The study does not account for the enormous costs of climate pollution

In his speech about the Paris agreement, President Trump crossed a line that made even NERA so uncomfortable that it released a statement emphasizing that its results were mischaracterized and that the study “was not a cost-benefit analysis of the Paris agreement, nor does it purport to be one.”

The most important point embedded in this statement is that the study does not account for the enormous benefits of reducing the carbon pollution causing climate change. Climate change causes devastating impacts including extreme weather events like flooding and deadly storms, the spread of disease, sea level rise, increased food insecurity, and other disasters. These impacts can cost businesses, families, governments and taxpayers hundreds of billions of dollars through rising health care costs, destruction of property, increased food prices, and more. The costs of this pollution are massive, and communities all around the U.S. are already feeling the impacts – yet the President and his Administration continue to disregard this reality as well as basic scientific and economic facts.

Cherry-picking an impractical and imaginary pathway to emission reductions

The statistics the President used were picked from a specific scenario in the study that outlined an impractical and imaginary pathway to meet our 2025 targets designed to be needlessly expensive, as experts at the World Resources Institute and the Natural Resources Defense Council have noted. The study’s “core” scenario assumes sector by sector emission reduction targets (which do not exist as part of the Paris accord) that result in the most aggressive level of mitigation being required from the sectors where it is most expensive. This includes an almost 40 percent reduction in industrial sector emissions – a disproportionate level not envisioned in any current policy proposal – which results in heavily exaggerated costs.

An expert at the independent think tank Resources for the Future, Marc Hafstead, pointed out:

The NERA study grossly overstates the changes in output and jobs in heavy industry.

Yale economist Kenneth Gillingham said of these numbers:

It’s not something you can cite in a presidential speech with a straight face … It’s being used as a talking point taken out of context.

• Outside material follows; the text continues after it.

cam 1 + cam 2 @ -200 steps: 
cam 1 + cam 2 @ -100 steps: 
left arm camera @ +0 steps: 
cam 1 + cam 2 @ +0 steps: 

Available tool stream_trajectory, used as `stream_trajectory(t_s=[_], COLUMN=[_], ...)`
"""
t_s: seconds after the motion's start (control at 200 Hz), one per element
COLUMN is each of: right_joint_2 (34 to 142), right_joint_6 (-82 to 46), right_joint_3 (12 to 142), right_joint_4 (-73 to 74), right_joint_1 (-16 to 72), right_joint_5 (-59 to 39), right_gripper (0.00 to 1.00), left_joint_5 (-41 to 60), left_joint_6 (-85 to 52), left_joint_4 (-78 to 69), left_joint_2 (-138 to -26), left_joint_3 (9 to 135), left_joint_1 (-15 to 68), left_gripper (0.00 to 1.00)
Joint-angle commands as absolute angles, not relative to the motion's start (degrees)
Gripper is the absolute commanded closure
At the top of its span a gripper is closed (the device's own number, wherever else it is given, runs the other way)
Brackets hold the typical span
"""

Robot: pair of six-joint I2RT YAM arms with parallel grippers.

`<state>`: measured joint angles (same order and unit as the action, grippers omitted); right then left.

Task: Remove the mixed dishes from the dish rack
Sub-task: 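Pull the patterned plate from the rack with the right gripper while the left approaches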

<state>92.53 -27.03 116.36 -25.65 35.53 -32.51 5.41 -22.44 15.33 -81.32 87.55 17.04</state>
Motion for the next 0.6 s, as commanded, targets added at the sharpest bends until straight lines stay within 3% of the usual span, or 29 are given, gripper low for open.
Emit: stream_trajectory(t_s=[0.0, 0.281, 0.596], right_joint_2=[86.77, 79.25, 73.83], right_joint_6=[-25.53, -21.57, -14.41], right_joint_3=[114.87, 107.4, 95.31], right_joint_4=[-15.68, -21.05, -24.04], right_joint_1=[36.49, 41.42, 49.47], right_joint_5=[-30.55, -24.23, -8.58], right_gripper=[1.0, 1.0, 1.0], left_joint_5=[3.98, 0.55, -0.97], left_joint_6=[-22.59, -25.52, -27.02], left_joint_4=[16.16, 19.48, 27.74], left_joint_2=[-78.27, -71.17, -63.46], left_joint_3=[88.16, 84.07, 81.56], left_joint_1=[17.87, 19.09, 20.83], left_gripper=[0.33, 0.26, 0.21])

The NERA analysis also includes a scenario that illustrates what experts have known for decades – that a smarter and more cost-effective route to achieving deep emission reductions is a flexible, economy-wide program that prices carbon and allows the market to take advantage of the most cost-effective reductions across sectors. Even NERA’s analysis shows that this type of program would result in significantly lower costs than their “core” scenario. Not surprisingly, that analysis is buried in the depths of the report, and has been entirely ignored by the Chamber of Commerce and ACCF as well as President Trump.

Study ignores potential innovation and declining costs of low carbon energy

Finally, the NERA study assumes that businesses would not innovate to keep costs down in the face of new regulations – employing pessimistic assumptions that ignore the transformational changes already moving us towards the expansion of lower carbon energy. Those assumptions rely on overly-conservative projections for renewable energy costs, which have been rapidly declining. They also underestimate the potential for reductions from low-cost efficiency improvements, and assume only minimal technological improvements in the coming years.

In reality, clean energy is outpacing previous forecasts and clean energy jobs are booming. There are more jobs in solar energy than in oil and natural gas extraction in the U.S. right now, and more jobs in wind than in coal mining.

The truth is that the clean energy revolution is the economic engine of the future. President Trump’s announcement that he will withdraw the U.S. from the Paris accord cedes leadership and enormous investment opportunities to Europe, China, and the rest of the world. His faulty math will not change these facts.